### Assignment
Filter the data for lines with the word "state", then copy every line so identified.

### Data
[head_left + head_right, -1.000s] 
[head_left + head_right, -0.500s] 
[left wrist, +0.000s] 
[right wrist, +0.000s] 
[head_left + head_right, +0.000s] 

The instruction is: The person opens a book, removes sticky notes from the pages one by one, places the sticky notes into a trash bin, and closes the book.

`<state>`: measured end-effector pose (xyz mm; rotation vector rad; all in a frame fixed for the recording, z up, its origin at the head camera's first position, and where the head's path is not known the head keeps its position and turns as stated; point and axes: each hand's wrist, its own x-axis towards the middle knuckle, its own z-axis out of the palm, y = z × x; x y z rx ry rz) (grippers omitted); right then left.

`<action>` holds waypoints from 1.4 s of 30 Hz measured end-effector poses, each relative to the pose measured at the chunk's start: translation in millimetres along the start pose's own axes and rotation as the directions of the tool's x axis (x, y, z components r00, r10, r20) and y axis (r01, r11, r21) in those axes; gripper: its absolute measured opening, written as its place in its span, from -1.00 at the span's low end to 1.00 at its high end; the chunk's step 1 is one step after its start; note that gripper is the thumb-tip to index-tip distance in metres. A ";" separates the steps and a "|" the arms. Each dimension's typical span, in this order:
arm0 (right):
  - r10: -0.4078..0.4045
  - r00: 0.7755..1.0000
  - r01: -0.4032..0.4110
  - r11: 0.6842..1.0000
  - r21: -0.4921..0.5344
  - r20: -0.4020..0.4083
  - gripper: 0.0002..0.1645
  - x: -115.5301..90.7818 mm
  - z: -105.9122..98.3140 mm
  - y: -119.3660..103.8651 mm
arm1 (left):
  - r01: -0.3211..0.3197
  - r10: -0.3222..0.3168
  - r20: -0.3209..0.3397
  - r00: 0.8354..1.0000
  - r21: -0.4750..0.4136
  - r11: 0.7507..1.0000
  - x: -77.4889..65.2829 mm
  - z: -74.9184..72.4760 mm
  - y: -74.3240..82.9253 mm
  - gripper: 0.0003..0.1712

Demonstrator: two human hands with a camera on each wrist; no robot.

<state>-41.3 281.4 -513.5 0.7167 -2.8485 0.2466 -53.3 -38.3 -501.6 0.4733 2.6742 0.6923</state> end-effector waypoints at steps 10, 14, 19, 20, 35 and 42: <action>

### Task output
`<state>`: measured end-effector pose (xyz mm; rotation vector rad; all in a frame fixed for the recording, z up, its origin at the head camera's first position, and where the head's path is not known the head keeps its position and turns as stated; point and axes: each hand's wrist, its own x-axis towards the middle knuckle, its own z-axis out of the palm, y = z × x; x y z rx ry rz) (grippers omitted); right then left.
<state>-41.3 281.4 -513.5 0.7167 -2.8485 0.2466 -53.3 -38.3 -501.6 0.4733 2.6742 0.6923</state> end-effector waypoints at steps 10, 14, 19, 20, 35 and 42: <action>

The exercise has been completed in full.